:: WHAT YOU WILL DO ::
Lines of the data that contain the word "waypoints" are the ones to copy.

:: INFORMATION SUPPLIED ::
:::::
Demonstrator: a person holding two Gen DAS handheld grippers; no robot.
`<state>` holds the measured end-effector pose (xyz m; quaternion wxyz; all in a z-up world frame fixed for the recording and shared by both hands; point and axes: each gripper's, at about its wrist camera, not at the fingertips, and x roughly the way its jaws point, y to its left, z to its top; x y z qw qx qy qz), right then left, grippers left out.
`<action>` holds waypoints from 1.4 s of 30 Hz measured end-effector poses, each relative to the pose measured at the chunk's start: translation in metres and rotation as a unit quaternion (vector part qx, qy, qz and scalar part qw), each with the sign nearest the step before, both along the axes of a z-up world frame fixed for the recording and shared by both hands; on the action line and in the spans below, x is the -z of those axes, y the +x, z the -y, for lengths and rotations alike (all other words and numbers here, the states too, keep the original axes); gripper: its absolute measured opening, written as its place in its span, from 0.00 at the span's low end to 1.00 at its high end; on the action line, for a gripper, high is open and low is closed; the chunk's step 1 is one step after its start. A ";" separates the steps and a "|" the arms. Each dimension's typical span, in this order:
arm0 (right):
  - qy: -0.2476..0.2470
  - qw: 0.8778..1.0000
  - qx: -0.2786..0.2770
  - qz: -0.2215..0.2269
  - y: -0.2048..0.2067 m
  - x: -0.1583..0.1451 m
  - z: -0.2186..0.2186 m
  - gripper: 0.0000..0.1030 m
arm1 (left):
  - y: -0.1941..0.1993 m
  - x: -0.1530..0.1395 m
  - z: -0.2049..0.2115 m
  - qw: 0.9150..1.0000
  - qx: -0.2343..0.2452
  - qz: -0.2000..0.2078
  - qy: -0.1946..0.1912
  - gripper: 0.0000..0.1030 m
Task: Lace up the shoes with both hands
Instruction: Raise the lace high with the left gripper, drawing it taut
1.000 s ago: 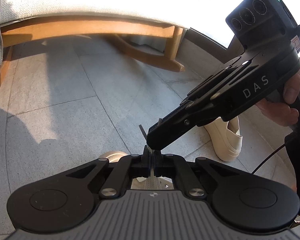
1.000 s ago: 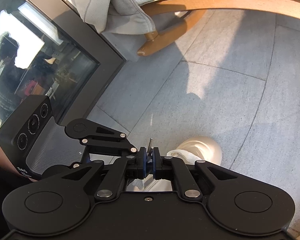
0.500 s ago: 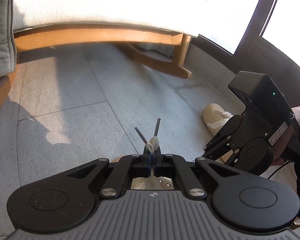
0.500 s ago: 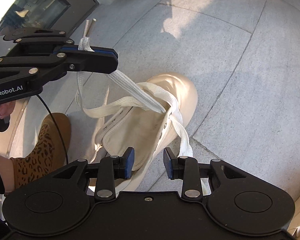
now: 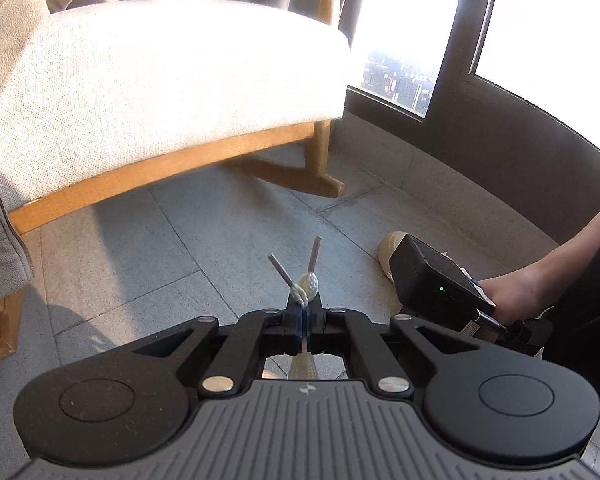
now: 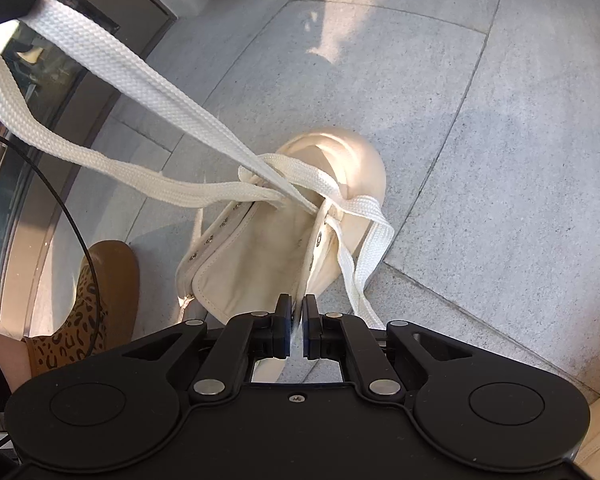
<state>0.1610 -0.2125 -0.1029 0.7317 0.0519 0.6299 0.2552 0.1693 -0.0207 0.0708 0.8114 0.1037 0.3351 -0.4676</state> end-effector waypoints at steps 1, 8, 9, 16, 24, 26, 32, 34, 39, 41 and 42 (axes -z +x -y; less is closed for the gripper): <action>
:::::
:: TASK RESULT ::
`<action>` holds waypoints from 1.4 s of 30 Hz measured end-effector poses, each relative to the pose measured at the chunk's start: translation in metres and rotation as a unit quaternion (vector part qx, qy, qz and scalar part qw), each with the sign nearest the step before, both along the axes of a z-up world frame fixed for the recording and shared by both hands; on the action line and in the spans below, x is the -z of those axes, y the +x, z the -y, for lengths and rotations alike (all other words and numbers here, the states too, keep the original axes); gripper: its absolute measured opening, written as its place in its span, from 0.00 at the span's low end to 1.00 at its high end; on the action line, for a gripper, high is open and low is closed; the chunk's step 1 is one step after its start. A ";" separates the steps and a "|" the arms. Each dimension's typical span, in this order:
<state>0.1610 -0.2125 -0.1029 0.7317 0.0519 0.6299 0.2552 0.1693 -0.0207 0.0708 0.8114 0.1037 0.3351 -0.4676</state> end-effector waypoints at steps 1, 8, 9, 16, 24, 26, 32, 34, 39, 41 and 42 (axes -z +x -y; less is closed for the gripper): <action>

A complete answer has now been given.